Second album, seconde chance ?

RYAN GRUBBS: J’avais besoin de plus de maturité pour me lance dans un nouveau projet. Et construire de nouvelles idées en groupe sur Monster Head Room. Nous avons challengé notre son, nous voulions plus le fouiller techniquement.

KYLE HOOVER: Certains s’attendent à ce que tu fasses tout le temps la même chose, c’est pénible. Il faut qu’ils fassent confiance aux artistes dans leur progression.

Vos chansons reflètent-elles ce que vous êtes ?

RYAN: J’ai écrit beaucoup de morceaux en pensant à des épisodes tumultueux de ma vie. Et ceux du groupe s’y sont rajoutés ! Résultat, nos disques ressemblent à une jungle sentimentale...

Sacramento ou San Francisco ?

RYAN: Nous venons de Sacremento, mais je vis à San Francisco depuis quelques mois, depuis la fin de l’enregistrement de l’album. Ca me fait bizarre d’être éloigné du reste du groupe, alors que notre aventure collective a démarré dans ma chambre. Mais nous restons très connectés.

Vos premières musiques ?

RYAN: J’écoutais la même chose que ma mère : beaucoup de chœurs d’église et de la musique classique. Et c’est dans les supermarchés que la musique non sacrée est venue à moi. C’est la rencontre de ces deux univers qui a changé ma perception du monde et de la musique. C’est un peu comme le ying et yang, c’est indissociable. Si tu perds l’un, tu perds le sens de l’autre.

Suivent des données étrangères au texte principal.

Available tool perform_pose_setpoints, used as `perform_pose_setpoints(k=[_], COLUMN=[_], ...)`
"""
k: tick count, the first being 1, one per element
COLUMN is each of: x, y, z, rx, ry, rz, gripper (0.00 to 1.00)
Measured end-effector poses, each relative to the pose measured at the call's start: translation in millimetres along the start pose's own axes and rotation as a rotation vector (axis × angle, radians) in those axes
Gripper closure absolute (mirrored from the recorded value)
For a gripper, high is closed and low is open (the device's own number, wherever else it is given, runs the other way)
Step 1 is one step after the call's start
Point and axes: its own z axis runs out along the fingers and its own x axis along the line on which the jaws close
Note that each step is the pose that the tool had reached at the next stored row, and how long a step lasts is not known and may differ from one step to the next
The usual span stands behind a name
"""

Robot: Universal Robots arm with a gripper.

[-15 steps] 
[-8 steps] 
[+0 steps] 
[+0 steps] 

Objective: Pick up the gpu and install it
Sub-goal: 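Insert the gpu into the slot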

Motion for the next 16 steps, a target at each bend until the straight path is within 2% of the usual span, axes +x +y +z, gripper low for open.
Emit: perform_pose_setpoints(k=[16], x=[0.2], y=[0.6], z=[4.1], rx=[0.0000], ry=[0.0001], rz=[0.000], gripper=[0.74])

KYLE : Moi, c'était plutôr radios rock, et je suis venu progressivement au psychédélique. Ma première cassette, c’était une musique de l’océan… ou d’un poisson rouge. Bref, une compilation de musiques de la nature.

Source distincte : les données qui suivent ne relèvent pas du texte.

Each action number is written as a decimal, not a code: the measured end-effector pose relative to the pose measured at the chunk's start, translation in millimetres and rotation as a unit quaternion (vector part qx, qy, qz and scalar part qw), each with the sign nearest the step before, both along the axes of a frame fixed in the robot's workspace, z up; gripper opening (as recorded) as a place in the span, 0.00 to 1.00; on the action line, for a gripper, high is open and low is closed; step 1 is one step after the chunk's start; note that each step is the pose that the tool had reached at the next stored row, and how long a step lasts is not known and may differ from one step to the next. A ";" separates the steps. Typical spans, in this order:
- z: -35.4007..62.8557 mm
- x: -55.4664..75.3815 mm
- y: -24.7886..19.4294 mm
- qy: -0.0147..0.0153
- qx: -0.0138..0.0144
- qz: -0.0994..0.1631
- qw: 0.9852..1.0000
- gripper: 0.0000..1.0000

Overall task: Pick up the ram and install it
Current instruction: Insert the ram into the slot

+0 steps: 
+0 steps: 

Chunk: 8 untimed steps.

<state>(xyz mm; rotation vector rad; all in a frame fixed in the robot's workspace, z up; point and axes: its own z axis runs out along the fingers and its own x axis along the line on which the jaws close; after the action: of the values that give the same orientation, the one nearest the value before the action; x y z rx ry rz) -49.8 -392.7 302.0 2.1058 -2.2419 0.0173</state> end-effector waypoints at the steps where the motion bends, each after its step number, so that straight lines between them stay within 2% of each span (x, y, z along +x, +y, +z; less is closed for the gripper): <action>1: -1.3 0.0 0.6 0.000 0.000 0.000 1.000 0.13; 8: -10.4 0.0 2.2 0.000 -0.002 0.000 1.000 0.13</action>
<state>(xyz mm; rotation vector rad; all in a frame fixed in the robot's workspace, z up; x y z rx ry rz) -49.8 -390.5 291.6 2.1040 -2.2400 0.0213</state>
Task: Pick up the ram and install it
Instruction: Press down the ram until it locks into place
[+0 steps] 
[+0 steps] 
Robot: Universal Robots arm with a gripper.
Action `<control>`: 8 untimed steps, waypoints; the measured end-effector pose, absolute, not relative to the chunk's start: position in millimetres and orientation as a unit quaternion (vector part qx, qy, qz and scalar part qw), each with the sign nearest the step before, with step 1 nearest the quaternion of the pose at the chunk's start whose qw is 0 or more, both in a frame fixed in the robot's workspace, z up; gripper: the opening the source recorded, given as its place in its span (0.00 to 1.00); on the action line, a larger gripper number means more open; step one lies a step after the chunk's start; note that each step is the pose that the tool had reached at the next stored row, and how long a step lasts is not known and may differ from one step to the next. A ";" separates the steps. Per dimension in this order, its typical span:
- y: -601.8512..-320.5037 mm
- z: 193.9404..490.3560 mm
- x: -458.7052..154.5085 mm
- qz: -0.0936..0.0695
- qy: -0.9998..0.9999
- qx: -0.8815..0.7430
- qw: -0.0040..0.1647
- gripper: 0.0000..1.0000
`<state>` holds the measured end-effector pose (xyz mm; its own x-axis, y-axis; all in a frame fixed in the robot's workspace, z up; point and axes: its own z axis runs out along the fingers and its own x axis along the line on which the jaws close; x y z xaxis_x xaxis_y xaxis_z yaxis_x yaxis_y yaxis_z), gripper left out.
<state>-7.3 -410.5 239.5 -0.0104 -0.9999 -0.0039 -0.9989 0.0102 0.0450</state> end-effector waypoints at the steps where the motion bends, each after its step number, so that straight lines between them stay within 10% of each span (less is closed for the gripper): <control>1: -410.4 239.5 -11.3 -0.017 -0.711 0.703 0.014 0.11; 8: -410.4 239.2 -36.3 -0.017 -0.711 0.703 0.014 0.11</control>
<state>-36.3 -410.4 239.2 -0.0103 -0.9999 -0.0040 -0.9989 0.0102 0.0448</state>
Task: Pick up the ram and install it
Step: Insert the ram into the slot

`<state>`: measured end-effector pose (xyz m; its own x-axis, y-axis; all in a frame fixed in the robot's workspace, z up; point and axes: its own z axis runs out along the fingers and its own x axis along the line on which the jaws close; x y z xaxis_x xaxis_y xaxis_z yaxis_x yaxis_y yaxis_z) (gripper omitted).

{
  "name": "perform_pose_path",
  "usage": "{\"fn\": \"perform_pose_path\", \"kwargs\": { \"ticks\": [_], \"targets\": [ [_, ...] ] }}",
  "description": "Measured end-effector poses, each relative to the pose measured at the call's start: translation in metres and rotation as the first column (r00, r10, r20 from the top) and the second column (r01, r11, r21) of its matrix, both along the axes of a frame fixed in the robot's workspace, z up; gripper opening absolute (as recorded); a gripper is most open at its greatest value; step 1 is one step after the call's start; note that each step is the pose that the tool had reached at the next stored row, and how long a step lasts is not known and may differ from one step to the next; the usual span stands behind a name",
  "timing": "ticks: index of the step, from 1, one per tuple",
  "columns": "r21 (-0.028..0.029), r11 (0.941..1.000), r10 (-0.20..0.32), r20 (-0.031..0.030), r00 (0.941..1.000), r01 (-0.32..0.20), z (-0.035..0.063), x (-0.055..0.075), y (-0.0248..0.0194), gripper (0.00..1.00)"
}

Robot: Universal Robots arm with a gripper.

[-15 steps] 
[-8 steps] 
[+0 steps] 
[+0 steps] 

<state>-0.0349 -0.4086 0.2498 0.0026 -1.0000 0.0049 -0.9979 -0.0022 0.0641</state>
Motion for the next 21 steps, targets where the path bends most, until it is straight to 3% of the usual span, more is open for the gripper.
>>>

Ganglians, c’est un drôle de nom…

RYAN: Nous voulions surtout associer le mot "gang" et "lions". OK, il y aussi ce rapport avec le corps et les nerfs…

KYLE: Notre nom fait partie de l’esthétique du groupe. J'ai l'impression que ce mot bizarre rend ce que nous faisons plus intéressant, plus engagé.

Votre principale ambition ?

RYAN: Faire des albums qui vont compter pour les gens. Le son compte plus que tout.